The present work is painted in a style associated with the first decade of the seventeenth century and we can accurately date its painting between 1595, the date of de Gheyn's print, and 1613, the earliest of the many librarians’ notes and seal impressions on the verso (see below). It is one of four works in this catalogue that have similar library notes and seals on their versos and all seem to have been transferred to the Mewar collection in the late seventeenth century (see lots 1, 10 and 11). Three other works from the same group have been sold in these rooms in the past (23 April 1996, lot 5, 8 October 2008, lot 44, and 20 April 2016, lot 49) and most are painted in a related style characteristic of the period circa 1595-1610.

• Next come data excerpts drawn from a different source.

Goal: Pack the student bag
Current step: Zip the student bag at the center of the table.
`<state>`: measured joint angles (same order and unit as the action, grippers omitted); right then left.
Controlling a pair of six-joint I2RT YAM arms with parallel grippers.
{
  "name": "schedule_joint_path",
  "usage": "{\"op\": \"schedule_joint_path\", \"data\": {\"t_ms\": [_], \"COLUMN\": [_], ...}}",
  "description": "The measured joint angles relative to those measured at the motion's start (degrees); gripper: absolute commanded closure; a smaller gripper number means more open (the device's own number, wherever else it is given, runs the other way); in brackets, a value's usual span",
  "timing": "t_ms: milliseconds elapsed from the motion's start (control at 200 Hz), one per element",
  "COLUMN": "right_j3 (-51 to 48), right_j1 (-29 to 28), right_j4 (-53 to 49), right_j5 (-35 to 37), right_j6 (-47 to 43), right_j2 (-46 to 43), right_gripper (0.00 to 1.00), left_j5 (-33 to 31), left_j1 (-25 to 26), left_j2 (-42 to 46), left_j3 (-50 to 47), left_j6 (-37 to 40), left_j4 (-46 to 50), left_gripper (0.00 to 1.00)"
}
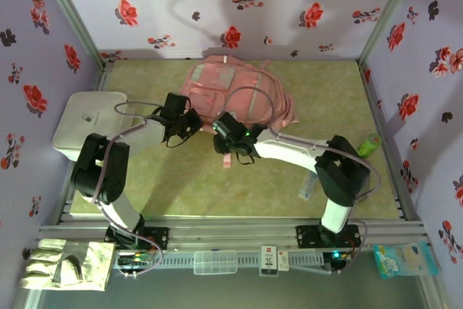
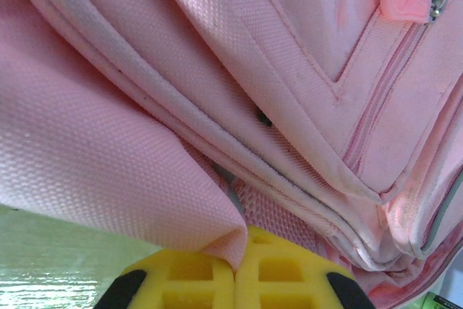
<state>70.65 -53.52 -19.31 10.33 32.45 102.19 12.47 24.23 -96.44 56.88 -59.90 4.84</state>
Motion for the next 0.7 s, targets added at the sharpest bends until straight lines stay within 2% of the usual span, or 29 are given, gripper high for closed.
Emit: {"op": "schedule_joint_path", "data": {"t_ms": [235, 700], "right_j3": [-1.3, 1.8], "right_j1": [0.3, 1.4], "right_j4": [5.0, 5.7], "right_j5": [0.7, 6.0], "right_j6": [1.2, 2.6], "right_j2": [5.2, 9.2], "right_gripper": [0.72, 0.7], "left_j5": [0.0, 0.0], "left_j1": [0.0, 0.0], "left_j2": [0.0, 0.1], "left_j3": [0.3, 0.7], "left_j6": [0.0, 0.0], "left_j4": [0.5, 0.8], "left_gripper": [1.0, 1.0]}}
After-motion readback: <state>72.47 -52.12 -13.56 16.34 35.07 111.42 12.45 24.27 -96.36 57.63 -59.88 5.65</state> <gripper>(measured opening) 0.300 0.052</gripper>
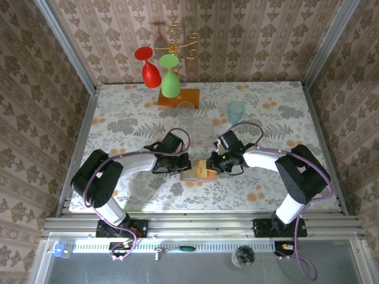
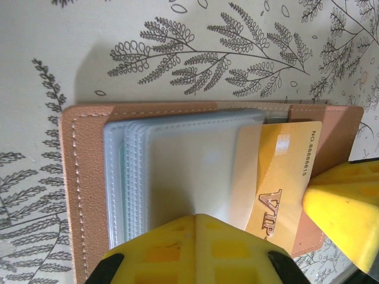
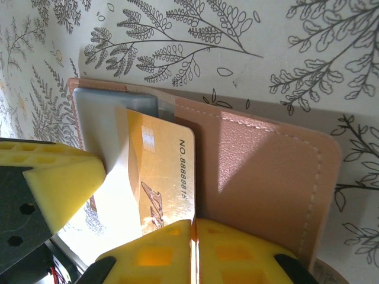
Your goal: Take the credit cards out of the card holder
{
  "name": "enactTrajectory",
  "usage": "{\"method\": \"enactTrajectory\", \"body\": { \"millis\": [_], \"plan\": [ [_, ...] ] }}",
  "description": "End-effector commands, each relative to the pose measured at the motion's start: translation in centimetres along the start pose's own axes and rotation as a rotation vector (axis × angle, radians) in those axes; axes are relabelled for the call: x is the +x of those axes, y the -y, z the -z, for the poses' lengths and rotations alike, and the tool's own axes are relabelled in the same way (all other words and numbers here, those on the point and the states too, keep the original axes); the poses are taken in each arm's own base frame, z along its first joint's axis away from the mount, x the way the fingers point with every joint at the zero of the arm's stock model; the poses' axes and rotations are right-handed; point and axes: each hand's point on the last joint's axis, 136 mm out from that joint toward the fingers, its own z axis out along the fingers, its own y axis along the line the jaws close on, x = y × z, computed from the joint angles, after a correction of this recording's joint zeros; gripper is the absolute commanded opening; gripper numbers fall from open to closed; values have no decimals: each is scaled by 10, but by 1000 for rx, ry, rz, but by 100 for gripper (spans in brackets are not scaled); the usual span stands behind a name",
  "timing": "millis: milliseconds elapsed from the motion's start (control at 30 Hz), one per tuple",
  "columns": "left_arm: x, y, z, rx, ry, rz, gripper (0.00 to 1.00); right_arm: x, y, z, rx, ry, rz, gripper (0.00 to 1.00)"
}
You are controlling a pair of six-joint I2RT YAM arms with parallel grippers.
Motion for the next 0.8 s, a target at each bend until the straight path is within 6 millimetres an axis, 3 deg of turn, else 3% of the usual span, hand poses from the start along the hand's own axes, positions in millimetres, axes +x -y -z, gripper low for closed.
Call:
{"method": "enactTrajectory", "body": {
  "millis": [0,400,767],
  "plan": [
    [5,-14,3,-53,-8,3,4,5,-1,8,-9,-3,25,10],
    [4,-13,1,-53,-11,6,4,1,-19,9,-91,-2,41,7],
    [4,-16,-1,-56,-16,10,4,-1,-25,3,-132,-17,32,12]
  ]
}}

The inscriptions and seal impressions in the margin and on the reverse contain the following information:
In the margin of the painting, the word avval 'First [class]', a system of grading used in the Mughal Royal Library to indicate the quality of manuscripts and paintings.
During Jahangir’s reign it was inspected twice: in regnal year 8 (1613) and regnal year 10 (1615), the latter accompanied by the oval seal impression of ‘Abd al-Latif al-Husayni.

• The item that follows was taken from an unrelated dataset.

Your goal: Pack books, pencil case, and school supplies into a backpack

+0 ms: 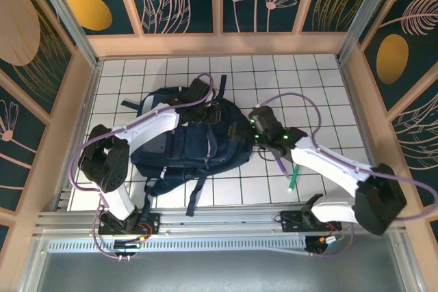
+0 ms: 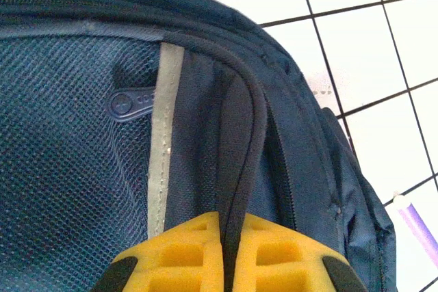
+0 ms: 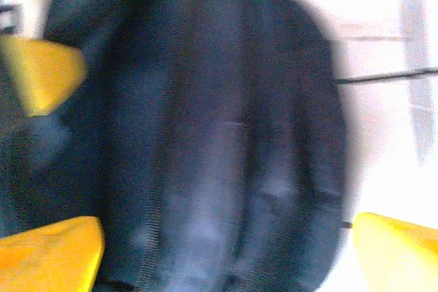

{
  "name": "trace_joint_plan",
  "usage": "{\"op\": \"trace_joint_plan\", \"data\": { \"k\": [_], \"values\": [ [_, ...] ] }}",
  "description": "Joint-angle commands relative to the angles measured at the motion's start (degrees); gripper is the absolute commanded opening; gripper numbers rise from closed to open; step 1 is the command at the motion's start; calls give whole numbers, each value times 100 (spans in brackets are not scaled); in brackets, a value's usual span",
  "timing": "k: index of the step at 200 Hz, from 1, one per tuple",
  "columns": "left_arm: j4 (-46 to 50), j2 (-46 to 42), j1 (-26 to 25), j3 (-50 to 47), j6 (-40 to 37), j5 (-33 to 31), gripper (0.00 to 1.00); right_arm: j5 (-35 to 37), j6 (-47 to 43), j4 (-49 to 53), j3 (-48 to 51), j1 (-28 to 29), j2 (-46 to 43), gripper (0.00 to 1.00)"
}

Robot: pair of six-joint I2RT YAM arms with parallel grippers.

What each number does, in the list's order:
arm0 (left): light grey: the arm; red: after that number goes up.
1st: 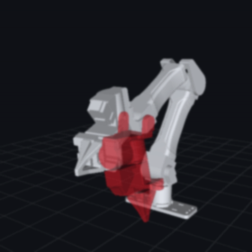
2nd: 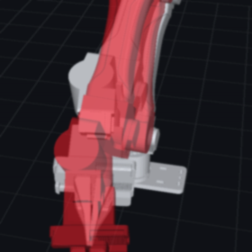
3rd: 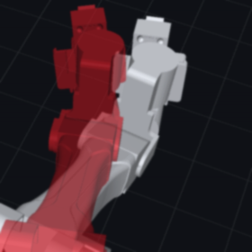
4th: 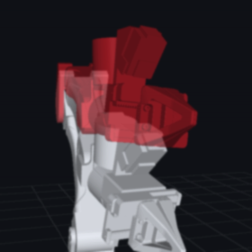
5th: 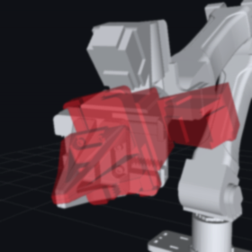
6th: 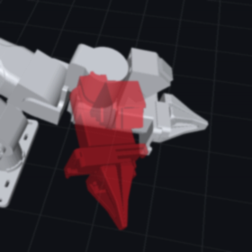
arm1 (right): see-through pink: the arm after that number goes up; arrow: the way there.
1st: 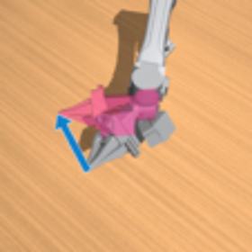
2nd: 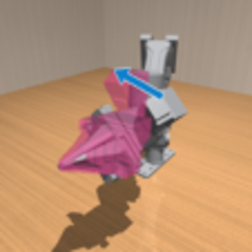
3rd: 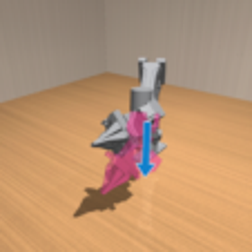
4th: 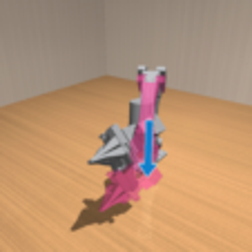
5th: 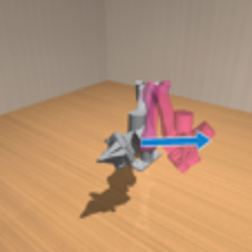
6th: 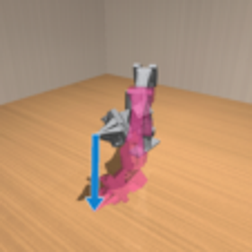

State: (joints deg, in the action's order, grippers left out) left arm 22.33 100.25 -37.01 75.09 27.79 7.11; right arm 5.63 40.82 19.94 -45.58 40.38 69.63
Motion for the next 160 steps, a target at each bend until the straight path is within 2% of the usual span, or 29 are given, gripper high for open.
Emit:
{"op": "trace_joint_plan", "data": {
  "k": [1,23,53,75,95,129,160],
  "values": [
    [420,-116,58,217,-769,270,0,607,1152,1501,556,-644,-315,99],
    [576,-85,62,426,-1148,462,0,-98,1105,1584,1075,-1231,-588,95],
    [997,-70,127,744,-1712,1140,0,-338,837,1577,1347,-1258,-534,84],
    [1184,-94,208,792,-1823,1406,0,-224,212,1319,1245,-1269,-77,72],
    [1207,-168,301,762,-1831,1592,0,-166,-233,1207,985,-1185,446,56],
    [1215,-441,481,710,-1742,1921,0,405,-380,1344,648,-936,989,51],
    [1122,-576,625,598,-1645,2276,0,225,-419,1053,744,-707,1402,27]
  ]
}}
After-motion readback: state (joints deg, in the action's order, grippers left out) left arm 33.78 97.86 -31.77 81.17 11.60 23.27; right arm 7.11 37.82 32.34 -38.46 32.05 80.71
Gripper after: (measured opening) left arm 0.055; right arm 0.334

During Shah Jahan’s reign it belonged to Asaf Khan Khan-e Khanan (brother of Nur Jahan, thus Jahangir's brother-in-law, and father of Mumtaz Mahal, thus father-in-law of Shah Jahan), and was entrusted to Muhammad Sharif in the royal library in regnal year 15 (1642).
Entrusted to Muzaffar in regnal year 17 (1643).
Valued and entrusted to Shams in regnal year 18 (1644).
Inspected in regnal year 23 (1649).
Entrusted to La’l in regnal year 29 (1656).
Inspection note under Alamgir in 1069 (15 April 1659), accompanied by the seal of Azizullah (still using the Shah Jahani epithet).
Seal impression of Sayyid Ali al-Husayni dated 1075 (1664-65).
Mewari inventory number 17/55 (?) and clerical note dated 1111 AH (1699-1700).
For the importance of Mughal Library inspection notes and valuations, see John Seyller 1997, pp. 243-349. For information about Mewari inventory inscriptions see Topsfield 1995.